> _Task details_
Below are the records; collect from them each line containing the string "segment".

> _Records supplied_
......
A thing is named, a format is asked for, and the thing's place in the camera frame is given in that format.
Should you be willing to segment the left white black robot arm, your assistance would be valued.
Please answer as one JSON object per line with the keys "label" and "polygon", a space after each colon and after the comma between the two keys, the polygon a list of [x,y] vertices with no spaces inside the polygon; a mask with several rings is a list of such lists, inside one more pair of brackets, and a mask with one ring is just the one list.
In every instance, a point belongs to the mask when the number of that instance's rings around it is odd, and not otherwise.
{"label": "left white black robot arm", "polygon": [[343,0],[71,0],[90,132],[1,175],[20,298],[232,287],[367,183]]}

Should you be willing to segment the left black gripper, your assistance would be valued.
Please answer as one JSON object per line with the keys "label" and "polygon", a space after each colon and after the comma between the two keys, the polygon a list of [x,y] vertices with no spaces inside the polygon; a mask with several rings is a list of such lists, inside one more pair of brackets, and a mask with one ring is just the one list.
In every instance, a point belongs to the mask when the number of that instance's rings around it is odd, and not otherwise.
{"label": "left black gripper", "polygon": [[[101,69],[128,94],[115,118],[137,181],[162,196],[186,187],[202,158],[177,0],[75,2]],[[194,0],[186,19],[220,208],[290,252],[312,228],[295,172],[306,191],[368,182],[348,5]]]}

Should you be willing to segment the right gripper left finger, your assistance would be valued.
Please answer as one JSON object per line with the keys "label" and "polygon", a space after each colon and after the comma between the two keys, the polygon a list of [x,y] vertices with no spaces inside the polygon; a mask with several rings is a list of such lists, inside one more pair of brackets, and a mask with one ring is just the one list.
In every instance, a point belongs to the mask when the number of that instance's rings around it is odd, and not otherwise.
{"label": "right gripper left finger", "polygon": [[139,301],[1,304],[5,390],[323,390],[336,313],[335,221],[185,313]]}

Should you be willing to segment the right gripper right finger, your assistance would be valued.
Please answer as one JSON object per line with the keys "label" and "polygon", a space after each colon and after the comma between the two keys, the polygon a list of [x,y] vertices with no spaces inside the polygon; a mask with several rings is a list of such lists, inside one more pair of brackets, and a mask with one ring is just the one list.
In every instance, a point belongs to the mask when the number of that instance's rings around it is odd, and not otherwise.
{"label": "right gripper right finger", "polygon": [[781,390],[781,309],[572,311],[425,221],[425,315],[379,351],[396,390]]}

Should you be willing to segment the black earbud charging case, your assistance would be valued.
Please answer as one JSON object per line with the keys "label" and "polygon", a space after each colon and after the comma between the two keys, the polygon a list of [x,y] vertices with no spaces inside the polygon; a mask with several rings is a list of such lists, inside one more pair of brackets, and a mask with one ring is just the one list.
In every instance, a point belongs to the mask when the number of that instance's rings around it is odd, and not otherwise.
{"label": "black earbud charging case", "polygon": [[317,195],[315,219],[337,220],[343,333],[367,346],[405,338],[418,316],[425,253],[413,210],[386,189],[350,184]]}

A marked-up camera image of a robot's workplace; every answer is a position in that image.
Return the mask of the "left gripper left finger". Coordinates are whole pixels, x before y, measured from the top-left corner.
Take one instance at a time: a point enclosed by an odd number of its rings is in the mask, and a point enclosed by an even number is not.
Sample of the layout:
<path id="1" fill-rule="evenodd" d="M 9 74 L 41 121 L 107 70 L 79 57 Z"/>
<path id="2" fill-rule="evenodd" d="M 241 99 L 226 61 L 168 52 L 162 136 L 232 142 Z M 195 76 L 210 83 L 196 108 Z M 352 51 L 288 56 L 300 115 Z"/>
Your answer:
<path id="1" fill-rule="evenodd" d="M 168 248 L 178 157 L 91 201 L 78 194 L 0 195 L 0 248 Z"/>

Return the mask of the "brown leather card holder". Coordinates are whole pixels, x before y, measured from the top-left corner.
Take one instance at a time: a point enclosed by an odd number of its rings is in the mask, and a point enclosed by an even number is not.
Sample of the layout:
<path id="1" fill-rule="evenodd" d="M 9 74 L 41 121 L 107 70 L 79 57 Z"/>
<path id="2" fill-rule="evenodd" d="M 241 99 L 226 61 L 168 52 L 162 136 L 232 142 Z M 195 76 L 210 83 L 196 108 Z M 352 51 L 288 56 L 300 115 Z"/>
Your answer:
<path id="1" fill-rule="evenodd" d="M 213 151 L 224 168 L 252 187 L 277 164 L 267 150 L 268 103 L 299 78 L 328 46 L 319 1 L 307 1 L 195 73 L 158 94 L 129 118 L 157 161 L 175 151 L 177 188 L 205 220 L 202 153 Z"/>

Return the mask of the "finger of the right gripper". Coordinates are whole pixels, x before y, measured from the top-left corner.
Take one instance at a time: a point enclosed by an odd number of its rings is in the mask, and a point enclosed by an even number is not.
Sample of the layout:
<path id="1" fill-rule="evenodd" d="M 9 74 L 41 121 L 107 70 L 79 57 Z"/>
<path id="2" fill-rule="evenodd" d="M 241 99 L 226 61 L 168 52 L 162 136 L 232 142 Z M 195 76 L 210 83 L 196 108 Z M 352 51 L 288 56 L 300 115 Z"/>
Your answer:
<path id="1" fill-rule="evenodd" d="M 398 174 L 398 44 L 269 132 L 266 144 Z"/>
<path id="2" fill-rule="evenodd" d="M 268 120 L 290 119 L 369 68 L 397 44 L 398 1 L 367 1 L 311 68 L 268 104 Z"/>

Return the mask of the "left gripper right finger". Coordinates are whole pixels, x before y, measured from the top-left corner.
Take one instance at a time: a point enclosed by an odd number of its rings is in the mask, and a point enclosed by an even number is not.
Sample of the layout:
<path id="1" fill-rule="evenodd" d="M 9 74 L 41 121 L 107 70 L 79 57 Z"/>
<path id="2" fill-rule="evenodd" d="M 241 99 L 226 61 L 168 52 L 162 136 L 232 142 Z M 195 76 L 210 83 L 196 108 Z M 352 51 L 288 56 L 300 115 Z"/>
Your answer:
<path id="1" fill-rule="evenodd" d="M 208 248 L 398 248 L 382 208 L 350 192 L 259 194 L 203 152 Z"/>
......
> _Result for this task_
Should you be willing to segment the left white black robot arm, your assistance would be valued.
Should you be willing to segment the left black gripper, your assistance would be valued.
Should you be willing to segment the right gripper left finger, your assistance would be valued.
Should you be willing to segment the right gripper right finger, your assistance would be valued.
Should you be willing to segment the black earbud charging case, your assistance would be valued.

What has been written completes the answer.